● **Problem description**:
Scan the material below, then work out how many of its lines contain the word "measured"; reply with that number only.

● **Collected material**:
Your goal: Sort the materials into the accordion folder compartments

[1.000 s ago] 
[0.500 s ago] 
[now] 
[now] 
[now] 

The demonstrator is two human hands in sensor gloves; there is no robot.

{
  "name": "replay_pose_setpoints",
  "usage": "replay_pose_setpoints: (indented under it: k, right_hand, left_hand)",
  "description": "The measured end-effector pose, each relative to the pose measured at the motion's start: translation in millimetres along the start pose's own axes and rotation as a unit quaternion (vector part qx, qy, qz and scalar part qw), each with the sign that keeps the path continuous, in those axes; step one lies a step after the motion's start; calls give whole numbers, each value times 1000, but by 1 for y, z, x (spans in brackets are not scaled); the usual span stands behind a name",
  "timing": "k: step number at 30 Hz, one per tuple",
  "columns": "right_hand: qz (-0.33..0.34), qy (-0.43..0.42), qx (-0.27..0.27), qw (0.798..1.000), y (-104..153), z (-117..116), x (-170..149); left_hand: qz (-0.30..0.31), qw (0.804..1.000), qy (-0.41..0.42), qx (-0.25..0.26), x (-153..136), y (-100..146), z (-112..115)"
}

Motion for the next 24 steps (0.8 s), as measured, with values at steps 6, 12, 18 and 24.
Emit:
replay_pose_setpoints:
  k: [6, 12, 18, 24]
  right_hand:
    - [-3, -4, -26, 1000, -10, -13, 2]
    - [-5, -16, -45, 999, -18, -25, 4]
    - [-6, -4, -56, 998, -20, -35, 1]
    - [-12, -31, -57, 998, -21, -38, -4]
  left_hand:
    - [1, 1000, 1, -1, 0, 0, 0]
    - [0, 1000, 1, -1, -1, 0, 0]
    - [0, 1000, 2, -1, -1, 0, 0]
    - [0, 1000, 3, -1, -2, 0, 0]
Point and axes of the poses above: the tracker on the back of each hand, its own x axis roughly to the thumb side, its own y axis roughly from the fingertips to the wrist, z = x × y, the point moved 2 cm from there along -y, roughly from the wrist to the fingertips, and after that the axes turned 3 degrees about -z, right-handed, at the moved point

● **Solution to this task**:
2